Exporters in Guangdong are already adapting. Several frozen dim sum factories in Foshan have begun booking backhaul reefer space for trial shipments of halal-certified dumplings and frozen vegetables. The strategy: combine 2 reefer pallets + 1 ambient pallet per container to maximize utilization.
Corn at RMB 2,280/ton: Why CNY + basis pricing matters for Malaysian buyers
Jilin corn prices have risen 6% since Q1 2026, directly impacting the cost of corn starch, modified starch, and other corn-based ingredients used in frozen foods, sauces, and snacks exported to Southeast Asia.
To manage this volatility, several Guangdong-based exporters are shifting from fixed USD pricing to a renminbi-denominated base price + basis adjustment clause. Under this model:
- The base price is quoted in CNY at the time of order confirmation.
- A basis adjustment is triggered if the Jilin corn procurement price moves more than 3% from the reference date.
- Settlement can be in CNY or USD at the buyer’s option, with the exchange rate locked for 30 days.
For Malaysian importers, this reduces the risk of sudden price hikes mid-contract. It also aligns with the growing use of CNY in ASEAN trade settlements, particularly for halal food products where supply chains are multi-country.
Three small-lot trials to test the market window
Kelvin Lin, a trade advisor working with Guangdong food exporters, recommends three parallel pilot tests over the next 60 days:
1. Backhaul reefer trial (Nansha → Port Klang)
Select 2–3 frozen SKUs (e.g., halal chicken dumplings, frozen edamame, spring rolls) and 1 ambient product (e.g., soy sauce or seasoning paste). Ship in a consolidated 20-ft reefer container.

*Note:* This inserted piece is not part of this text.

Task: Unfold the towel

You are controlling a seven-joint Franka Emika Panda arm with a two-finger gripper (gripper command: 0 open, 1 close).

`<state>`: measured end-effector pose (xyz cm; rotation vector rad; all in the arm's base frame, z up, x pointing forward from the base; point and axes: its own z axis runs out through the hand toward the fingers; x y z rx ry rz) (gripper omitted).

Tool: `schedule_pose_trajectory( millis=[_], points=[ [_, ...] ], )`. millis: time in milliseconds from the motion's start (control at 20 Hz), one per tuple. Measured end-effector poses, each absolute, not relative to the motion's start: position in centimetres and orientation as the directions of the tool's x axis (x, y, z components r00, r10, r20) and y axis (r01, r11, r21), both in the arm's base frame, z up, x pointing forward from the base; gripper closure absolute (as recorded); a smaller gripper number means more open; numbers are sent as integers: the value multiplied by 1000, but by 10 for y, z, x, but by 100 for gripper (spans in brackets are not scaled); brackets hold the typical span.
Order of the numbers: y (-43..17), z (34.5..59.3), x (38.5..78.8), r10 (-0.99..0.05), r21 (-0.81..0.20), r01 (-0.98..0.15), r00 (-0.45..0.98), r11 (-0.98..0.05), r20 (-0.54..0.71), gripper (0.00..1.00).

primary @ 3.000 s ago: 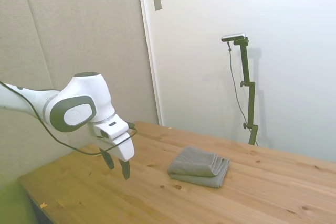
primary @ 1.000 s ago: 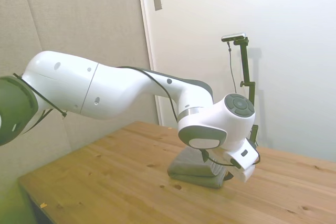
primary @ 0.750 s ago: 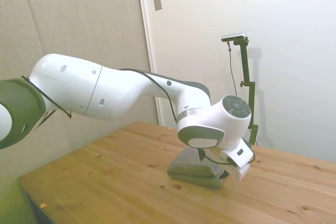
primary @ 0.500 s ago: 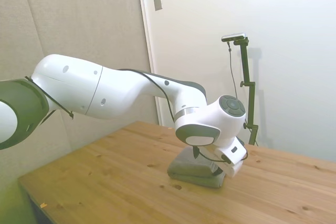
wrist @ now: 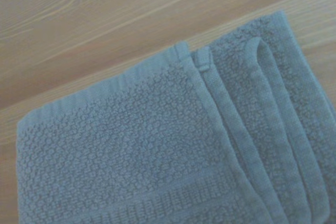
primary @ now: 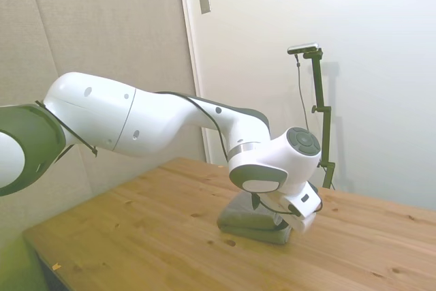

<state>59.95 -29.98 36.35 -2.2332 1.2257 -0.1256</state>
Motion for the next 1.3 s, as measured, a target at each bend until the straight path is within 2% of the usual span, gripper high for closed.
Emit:
schedule_pose_trajectory(
  millis=[900,1050,1300],
  points=[
    [-302,363,597,-795,-531,-745,573,-404,-199,100],
    [-299,376,597,-788,-542,-734,584,-410,-194,100],
    [-275,424,593,-761,-582,-681,630,-444,-156,100]
  ],
)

Target volume: ≤3 cubic meters per SKU. Monitor transit time, temperature consistency, and customs clearance at Port Klang.
2. CNY + basis pricing pilot
For corn-starch-based products, issue a proforma invoice with a CNY base price and a basis clause referencing Jilin corn spot prices published by the China National Grain and Oils Information Center (CNGOIC). Share the clause with your Malaysian buyer for feedback before finalizing the contract.
3. JAKIM halal label market test in KL
Select 3–5 retail or foodservice outlets in Kuala Lumpur that serve halal-conscious consumers. Place the trial products with clear JAKIM certification labels. Collect in-store feedback within 30 days on packaging, portion size, and pricing.
Why backhaul reefer + CNY basis pricing is a structural shift
This is not a one-off arbitrage. The durian-driven reefer rate drop is seasonal, but the underlying logistics pattern — southbound reefer containers returning from China to Southeast Asia — is becoming more regular as durian imports grow year-round.
Exporters who secure long-term backhaul contracts with Nansha shipping agents now will have a cost advantage for the next 12–18 months. Combined with CNY-basis pricing, they can offer Malaysian buyers stable landed costs even when Chinese raw material prices fluctuate.
For importers, the takeaway is clear: ask your Guangdong supplier for a backhaul reefer quote and a CNY-basis contract. If they hesitate, the market window may close before the durian season ends.
Action steps for Malaysian and Singaporean buyers
- Contact your Nansha-based freight forwarder to request backhaul reefer rates for Port Klang and Singapore. Compare with current southbound rates.
- Request a CNY-basis pricing clause from any supplier using corn starch, modified starch, or other Jilin-sourced ingredients.
- Verify JAKIM halal certification validity for frozen products before placing trial orders. Ensure the label design meets Malaysian labeling regulations.
- Start with a small consolidated shipment (2–3 SKUs, ≤3 m³) to test logistics and market response before scaling.
The durian glut is temporary. The pricing and logistics model it enables is not. Importers who act in the next 60 days will lock in lower freight costs and more predictable pricing — and gain a first-mover advantage in the next phase of China–Southeast Asia food trade.